[Items from a dataset]
Segment Open

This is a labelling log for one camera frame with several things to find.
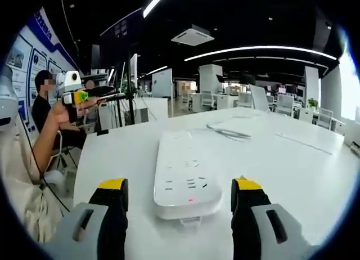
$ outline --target ceiling
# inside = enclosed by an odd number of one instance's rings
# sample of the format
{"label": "ceiling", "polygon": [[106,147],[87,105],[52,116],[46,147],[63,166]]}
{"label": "ceiling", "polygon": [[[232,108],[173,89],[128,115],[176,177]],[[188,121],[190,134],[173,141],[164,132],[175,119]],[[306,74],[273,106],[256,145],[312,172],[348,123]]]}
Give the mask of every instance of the ceiling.
{"label": "ceiling", "polygon": [[[78,49],[66,26],[61,0],[49,1],[45,11],[60,41],[87,72],[91,65],[91,45],[99,43],[99,35],[130,12],[146,7],[151,0],[63,1]],[[196,47],[170,41],[191,24],[208,30],[215,40]],[[303,0],[162,0],[142,25],[138,43],[132,48],[132,52],[140,55],[140,74],[167,65],[173,68],[174,77],[196,79],[199,65],[215,63],[223,66],[225,76],[230,79],[248,72],[266,75],[265,80],[274,82],[303,83],[305,63],[294,60],[320,64],[320,75],[338,62],[289,50],[246,50],[188,62],[184,59],[228,48],[266,45],[306,48],[336,58],[342,54],[336,26],[314,4]]]}

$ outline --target power strip
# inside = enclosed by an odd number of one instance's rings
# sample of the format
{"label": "power strip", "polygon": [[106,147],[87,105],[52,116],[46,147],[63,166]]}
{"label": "power strip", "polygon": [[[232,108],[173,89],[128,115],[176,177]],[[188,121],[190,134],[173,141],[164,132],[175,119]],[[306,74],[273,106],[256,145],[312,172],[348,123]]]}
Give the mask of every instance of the power strip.
{"label": "power strip", "polygon": [[222,190],[189,131],[165,133],[157,155],[154,201],[163,219],[216,212]]}

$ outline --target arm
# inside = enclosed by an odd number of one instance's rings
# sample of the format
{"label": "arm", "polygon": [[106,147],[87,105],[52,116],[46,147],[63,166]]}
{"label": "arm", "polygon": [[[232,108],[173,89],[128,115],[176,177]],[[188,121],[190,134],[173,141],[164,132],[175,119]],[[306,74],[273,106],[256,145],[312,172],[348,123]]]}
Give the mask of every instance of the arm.
{"label": "arm", "polygon": [[[96,104],[97,99],[93,98],[78,106],[78,116],[87,113],[86,108]],[[61,101],[56,102],[49,111],[44,127],[36,140],[33,151],[39,165],[39,170],[44,173],[49,163],[52,148],[55,142],[57,130],[60,124],[69,123],[69,113]]]}
{"label": "arm", "polygon": [[33,151],[39,170],[44,173],[50,161],[52,148],[59,128],[52,111],[49,111],[44,127],[36,140]]}
{"label": "arm", "polygon": [[68,131],[77,131],[79,132],[80,129],[77,126],[71,125],[70,122],[60,124],[61,130],[68,130]]}

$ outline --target potted plant
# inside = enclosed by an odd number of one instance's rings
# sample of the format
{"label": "potted plant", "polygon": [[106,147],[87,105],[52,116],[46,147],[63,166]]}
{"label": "potted plant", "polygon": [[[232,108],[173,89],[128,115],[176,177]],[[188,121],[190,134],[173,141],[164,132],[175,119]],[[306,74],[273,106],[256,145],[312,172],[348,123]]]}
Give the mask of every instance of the potted plant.
{"label": "potted plant", "polygon": [[311,108],[314,112],[317,111],[319,103],[314,98],[308,100],[308,108]]}

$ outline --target led light strip
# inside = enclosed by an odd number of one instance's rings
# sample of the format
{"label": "led light strip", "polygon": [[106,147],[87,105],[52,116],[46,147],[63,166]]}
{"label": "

Segment Closed

PROMPT: All lines of the records above that carry the word "outline" should be listed.

EXERCISE OUTPUT:
$ outline --target ceiling
$ outline --target power strip
$ outline --target arm
$ outline --target potted plant
$ outline --target led light strip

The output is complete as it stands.